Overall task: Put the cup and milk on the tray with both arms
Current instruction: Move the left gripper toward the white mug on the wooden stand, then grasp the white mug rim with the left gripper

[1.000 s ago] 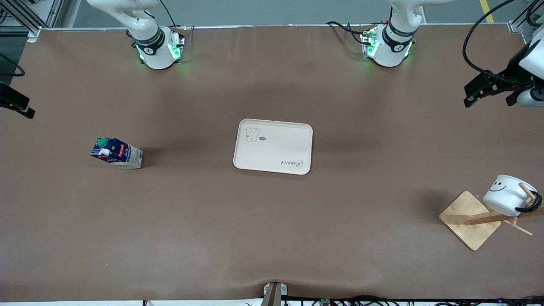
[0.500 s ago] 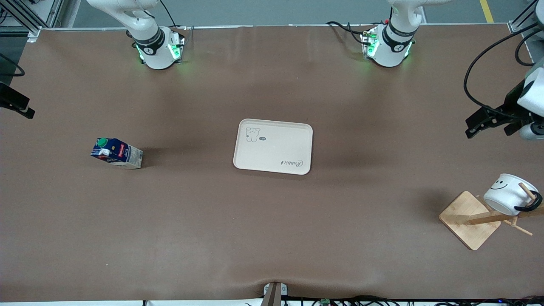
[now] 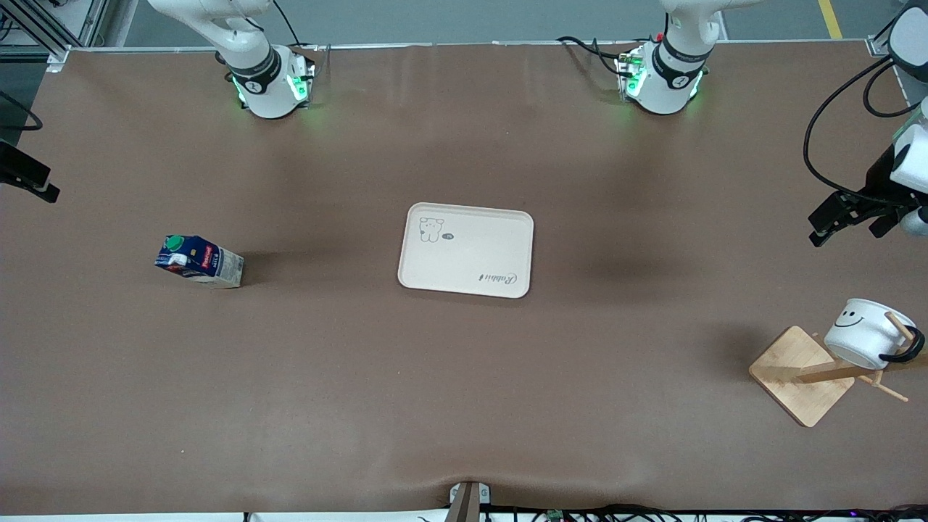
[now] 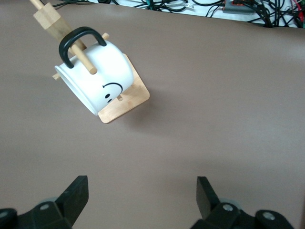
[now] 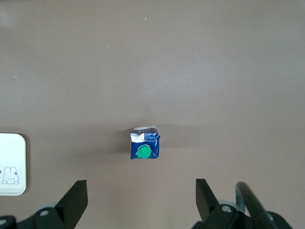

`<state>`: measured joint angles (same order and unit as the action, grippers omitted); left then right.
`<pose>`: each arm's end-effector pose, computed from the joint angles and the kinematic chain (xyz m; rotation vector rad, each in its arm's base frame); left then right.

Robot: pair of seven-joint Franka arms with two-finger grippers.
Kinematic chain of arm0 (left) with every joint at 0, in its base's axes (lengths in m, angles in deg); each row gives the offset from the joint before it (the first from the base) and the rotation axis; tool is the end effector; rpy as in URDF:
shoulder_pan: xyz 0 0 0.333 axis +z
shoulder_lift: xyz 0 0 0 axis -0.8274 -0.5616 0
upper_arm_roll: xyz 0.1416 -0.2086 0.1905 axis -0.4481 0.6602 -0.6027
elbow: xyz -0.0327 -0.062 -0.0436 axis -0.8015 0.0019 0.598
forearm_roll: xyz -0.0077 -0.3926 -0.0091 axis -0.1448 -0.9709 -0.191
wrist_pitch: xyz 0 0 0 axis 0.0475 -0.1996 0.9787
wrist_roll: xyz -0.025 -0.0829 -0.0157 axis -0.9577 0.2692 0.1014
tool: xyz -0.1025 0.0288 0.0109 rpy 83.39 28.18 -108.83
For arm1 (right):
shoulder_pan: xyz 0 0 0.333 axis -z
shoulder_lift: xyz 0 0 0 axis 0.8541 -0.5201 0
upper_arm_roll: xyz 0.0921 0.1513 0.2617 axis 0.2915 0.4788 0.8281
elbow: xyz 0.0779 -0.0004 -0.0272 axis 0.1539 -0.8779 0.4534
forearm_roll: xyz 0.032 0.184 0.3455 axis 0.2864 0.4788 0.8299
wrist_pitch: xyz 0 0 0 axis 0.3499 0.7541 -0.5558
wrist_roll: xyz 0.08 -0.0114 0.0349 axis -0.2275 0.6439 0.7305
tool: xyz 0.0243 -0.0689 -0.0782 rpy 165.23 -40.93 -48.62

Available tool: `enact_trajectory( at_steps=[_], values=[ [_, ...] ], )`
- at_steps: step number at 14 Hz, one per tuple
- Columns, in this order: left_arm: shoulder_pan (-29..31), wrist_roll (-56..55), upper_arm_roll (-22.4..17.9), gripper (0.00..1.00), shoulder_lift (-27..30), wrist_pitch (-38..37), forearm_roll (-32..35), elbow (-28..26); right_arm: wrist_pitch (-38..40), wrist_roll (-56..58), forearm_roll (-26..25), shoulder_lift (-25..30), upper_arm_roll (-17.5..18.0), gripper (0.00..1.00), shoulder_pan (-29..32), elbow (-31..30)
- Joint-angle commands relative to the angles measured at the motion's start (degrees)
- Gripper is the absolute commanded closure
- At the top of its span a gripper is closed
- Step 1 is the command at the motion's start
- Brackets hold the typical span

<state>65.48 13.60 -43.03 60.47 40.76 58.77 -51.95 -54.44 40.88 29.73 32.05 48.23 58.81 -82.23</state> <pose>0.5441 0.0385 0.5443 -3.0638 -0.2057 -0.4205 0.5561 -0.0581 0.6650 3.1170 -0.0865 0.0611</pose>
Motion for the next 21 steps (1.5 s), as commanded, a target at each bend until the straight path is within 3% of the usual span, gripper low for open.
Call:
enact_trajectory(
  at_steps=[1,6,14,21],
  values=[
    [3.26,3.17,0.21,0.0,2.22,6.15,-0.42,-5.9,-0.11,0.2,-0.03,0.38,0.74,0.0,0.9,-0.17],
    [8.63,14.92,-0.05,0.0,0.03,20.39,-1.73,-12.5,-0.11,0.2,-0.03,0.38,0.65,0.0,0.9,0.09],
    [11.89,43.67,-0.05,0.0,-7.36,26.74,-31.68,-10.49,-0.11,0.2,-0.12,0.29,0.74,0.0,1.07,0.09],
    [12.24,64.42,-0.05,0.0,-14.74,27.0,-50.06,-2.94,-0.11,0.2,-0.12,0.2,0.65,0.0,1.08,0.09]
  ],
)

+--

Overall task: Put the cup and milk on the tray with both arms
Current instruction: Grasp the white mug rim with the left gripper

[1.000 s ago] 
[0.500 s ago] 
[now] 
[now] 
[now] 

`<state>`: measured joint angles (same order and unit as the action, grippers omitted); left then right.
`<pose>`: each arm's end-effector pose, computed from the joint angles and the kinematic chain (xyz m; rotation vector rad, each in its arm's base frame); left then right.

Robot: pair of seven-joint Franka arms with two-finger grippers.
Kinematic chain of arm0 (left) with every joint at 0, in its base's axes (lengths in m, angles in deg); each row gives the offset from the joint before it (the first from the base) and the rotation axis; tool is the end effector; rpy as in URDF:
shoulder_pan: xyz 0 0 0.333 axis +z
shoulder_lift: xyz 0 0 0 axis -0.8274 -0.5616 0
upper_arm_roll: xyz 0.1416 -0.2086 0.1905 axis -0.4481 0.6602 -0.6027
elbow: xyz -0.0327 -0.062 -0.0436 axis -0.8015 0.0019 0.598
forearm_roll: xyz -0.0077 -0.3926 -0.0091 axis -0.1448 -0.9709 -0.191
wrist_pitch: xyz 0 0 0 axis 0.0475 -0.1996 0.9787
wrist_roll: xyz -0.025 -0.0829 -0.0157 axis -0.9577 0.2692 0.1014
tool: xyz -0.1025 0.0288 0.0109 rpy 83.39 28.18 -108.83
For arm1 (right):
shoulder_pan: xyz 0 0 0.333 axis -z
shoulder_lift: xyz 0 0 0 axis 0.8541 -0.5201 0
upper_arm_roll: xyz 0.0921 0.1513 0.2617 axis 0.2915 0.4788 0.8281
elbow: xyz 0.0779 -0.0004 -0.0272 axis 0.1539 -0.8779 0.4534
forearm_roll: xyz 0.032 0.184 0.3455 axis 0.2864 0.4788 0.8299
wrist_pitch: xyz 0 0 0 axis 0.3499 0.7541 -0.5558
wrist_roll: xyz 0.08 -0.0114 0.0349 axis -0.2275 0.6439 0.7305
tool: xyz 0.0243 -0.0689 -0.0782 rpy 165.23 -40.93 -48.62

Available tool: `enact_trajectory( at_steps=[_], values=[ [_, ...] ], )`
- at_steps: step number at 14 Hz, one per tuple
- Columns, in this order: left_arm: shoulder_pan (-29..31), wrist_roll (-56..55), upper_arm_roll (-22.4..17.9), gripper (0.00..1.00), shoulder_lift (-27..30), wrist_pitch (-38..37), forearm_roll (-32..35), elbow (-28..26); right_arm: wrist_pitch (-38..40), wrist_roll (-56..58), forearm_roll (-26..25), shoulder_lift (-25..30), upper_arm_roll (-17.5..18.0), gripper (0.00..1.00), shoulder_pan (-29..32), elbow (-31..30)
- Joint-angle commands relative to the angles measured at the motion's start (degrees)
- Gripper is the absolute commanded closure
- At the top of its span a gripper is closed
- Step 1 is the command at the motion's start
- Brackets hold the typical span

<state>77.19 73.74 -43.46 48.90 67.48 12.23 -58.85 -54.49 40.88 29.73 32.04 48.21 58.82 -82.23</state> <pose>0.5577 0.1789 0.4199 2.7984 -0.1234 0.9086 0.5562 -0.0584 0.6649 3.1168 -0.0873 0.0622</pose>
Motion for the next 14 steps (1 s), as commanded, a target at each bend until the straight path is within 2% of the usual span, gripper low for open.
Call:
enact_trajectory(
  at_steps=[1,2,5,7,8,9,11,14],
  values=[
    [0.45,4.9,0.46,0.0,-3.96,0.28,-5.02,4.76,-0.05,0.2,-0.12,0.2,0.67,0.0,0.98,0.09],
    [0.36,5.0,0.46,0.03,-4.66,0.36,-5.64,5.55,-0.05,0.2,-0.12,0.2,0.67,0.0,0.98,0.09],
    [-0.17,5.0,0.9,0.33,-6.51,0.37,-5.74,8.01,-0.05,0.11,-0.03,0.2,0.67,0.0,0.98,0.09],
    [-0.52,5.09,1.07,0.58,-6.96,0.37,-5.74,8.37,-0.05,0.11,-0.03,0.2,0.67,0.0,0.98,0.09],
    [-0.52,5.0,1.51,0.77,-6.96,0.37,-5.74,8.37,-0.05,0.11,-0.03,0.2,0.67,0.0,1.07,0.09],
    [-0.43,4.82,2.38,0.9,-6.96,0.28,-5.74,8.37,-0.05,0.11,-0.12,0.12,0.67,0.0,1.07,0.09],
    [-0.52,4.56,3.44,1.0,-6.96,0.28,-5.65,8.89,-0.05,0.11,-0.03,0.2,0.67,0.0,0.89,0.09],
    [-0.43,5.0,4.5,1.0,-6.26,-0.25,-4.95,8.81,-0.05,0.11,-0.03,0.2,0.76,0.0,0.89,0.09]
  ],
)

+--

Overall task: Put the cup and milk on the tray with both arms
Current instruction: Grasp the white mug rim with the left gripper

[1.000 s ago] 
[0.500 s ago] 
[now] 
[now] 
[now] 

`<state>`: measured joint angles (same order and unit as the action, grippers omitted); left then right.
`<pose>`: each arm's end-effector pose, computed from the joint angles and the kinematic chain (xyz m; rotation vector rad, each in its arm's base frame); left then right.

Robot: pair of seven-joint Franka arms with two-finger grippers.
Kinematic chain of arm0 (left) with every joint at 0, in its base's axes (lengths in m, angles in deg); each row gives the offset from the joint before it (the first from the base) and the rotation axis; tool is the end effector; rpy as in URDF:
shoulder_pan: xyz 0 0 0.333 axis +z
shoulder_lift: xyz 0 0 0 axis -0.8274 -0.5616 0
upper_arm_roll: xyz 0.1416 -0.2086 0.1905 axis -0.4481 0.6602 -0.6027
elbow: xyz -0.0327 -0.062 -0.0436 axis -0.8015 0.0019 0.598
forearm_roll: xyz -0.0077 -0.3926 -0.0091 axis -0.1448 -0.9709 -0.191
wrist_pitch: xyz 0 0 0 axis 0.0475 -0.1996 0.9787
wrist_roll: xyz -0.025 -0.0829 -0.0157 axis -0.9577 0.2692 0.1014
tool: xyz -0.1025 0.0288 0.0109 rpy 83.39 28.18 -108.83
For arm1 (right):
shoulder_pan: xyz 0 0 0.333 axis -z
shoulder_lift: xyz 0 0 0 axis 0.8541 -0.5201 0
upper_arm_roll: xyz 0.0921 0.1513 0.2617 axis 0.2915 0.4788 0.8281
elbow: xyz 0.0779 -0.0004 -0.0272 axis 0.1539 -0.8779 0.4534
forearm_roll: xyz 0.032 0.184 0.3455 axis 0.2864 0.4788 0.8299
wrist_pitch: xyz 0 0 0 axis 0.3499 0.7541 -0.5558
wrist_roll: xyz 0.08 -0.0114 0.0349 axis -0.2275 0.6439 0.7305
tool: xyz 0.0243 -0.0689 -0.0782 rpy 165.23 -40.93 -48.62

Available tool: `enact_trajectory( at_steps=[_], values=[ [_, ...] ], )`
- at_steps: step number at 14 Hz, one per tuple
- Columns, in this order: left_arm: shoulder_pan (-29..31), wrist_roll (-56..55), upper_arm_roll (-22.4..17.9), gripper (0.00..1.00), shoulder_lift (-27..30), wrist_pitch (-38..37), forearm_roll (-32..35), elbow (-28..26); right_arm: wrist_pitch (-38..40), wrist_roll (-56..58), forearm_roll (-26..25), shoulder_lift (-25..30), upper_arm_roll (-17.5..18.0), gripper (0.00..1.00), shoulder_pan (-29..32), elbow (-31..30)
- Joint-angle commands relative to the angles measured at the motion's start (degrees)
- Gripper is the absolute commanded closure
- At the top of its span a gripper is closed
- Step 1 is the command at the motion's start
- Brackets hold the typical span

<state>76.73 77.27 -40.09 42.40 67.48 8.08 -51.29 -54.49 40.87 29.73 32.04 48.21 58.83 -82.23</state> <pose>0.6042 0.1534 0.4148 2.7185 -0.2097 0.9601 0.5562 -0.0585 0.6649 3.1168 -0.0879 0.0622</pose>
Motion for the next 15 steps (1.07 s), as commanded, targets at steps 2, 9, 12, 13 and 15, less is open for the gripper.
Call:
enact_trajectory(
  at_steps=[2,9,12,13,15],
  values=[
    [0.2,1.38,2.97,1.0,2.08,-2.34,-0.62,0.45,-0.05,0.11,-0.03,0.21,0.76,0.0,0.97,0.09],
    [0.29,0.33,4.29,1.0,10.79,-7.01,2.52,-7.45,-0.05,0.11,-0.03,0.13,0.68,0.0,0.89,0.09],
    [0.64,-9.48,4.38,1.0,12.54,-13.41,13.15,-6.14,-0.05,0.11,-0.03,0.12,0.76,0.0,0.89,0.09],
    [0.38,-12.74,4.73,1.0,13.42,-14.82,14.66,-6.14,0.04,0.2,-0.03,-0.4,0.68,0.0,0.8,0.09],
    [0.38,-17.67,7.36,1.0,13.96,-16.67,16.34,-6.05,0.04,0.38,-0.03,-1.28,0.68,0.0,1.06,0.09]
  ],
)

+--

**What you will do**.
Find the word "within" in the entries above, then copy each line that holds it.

**Answer section**.
Motion for the next 21 steps (1.5 s), as commanded, a target at each bend until the straight path is within 3% of the usual span, gripper low for open.
Motion for the next 14 steps (1 s), as commanded, a target at each bend until the straight path is within 2% of the usual span, gripper low for open.

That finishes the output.